Murphy v. Schuster Springs Lbr. Co., 215 Ala. 412, 111 So. 427; Kingkade v. Plummer, 239 P. 628; 38 Cyc. 150; Jeffreys-McElrath Mfg. Co. v. Faulk, 183 S.E. 108; Sun Lbr. Co. v. Nelson Fuel Co., 106 S.E. 41; Bangert v. Rouer Lbr. Co., 86 S.E. 516; Gotham v. Wachsmuth, 146 N.W. 505.

Spinks & McCully, of DeKalb, for appellees.

It is the duty of a court, in construing a contract, to place itself in the situation of the parties at the time the contract was made, and to ascertain their intention from the contract, in the light of that situation, looking, also, to the subject matter of the contract.

Wadell v. DeJet, 76 Miss. 104, 23 So. 437.

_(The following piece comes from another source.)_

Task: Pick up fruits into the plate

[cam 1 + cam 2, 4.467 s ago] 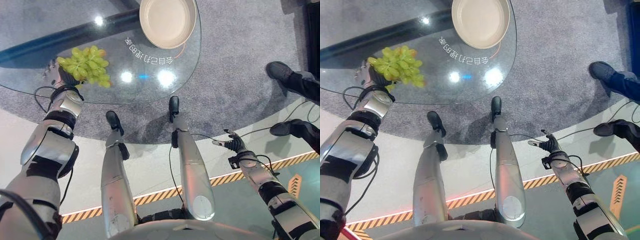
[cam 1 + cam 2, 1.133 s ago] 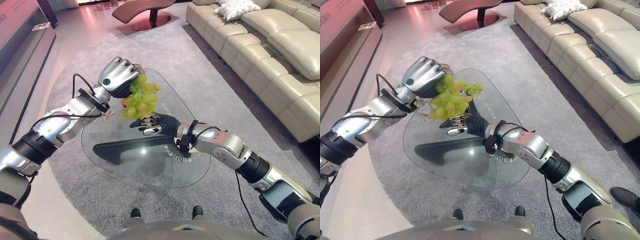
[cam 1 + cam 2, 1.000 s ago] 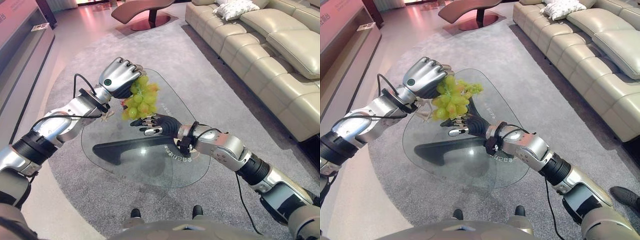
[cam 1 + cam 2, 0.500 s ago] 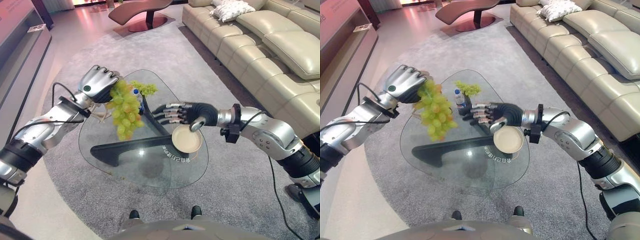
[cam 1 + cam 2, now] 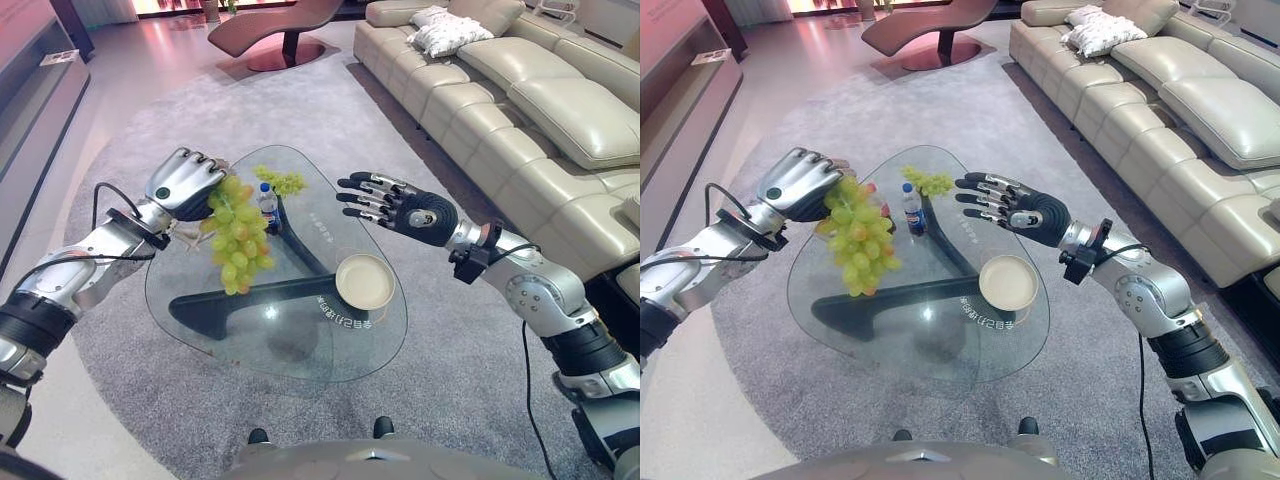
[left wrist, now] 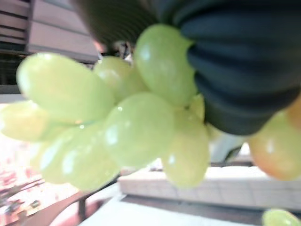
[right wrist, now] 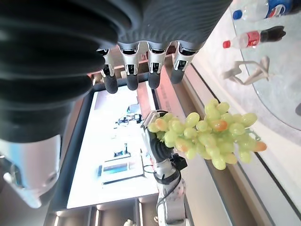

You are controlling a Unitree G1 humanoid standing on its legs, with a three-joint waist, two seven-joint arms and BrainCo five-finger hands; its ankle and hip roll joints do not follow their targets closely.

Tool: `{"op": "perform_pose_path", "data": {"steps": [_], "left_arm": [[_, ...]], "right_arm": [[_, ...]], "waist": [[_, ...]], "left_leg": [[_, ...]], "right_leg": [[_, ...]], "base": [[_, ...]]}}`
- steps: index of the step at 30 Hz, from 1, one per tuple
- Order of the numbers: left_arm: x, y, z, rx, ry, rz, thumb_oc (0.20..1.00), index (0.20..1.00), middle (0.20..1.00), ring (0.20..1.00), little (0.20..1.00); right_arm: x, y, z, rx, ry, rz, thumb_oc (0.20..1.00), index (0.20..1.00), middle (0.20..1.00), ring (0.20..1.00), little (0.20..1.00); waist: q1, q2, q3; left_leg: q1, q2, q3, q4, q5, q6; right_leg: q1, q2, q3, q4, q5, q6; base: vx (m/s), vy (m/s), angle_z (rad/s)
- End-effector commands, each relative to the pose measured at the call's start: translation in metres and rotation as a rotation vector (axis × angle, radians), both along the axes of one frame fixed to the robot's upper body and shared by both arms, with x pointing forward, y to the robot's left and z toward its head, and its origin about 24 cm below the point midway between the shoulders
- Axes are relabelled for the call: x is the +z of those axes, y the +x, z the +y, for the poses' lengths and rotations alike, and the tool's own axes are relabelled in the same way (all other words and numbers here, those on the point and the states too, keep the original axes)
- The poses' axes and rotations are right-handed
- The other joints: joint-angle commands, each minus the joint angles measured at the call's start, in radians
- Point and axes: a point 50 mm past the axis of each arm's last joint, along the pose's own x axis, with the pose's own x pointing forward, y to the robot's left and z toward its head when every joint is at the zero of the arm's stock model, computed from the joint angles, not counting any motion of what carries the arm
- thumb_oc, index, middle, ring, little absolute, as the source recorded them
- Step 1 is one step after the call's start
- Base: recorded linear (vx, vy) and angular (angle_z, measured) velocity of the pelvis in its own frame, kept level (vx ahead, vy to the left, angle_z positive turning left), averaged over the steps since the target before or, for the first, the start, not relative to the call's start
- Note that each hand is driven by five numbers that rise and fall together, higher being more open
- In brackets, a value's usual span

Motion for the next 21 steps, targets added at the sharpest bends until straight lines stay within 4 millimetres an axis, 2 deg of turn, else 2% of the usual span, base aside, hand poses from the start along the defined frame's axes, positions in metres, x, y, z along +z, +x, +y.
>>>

Of course, when the minds of the parties met in the sale of the timber it was not suggested that the time of its removal depended upon the plans of the company in its large scale operations. But now, fourteen years after this trade was made, with the grantor in his dotage, his mind gone, it would be contended that it was meant by providing for extensions under any circumstances, that such provisions gave the grantee the right in perpetuity to remove the timber. Any such construction of the language "in event the timber cannot be removed within the ten year period" would do violence to common acceptance of the meaning of words. And further than this any such construction would do violence to the expressed purpose and intent of the parties at the time the contract was entered into. You can't conceive of a sane man burdening his lands to grow timber for another in any such manner. It is contrary to our common every day experience.

Since October 16, 1922, J. Q. Skipper sold a part of the land in question to S. Q. Skipper, and the other to Spring Hill Consolidated School, and in neither deed was any mention made of the timber having been sold, and no reservation made of the possible reversionary rights to the timber. Therefore, under the general rule, and under the rule in this state, the timber, when the time for removal expired, went to vendees of the fee.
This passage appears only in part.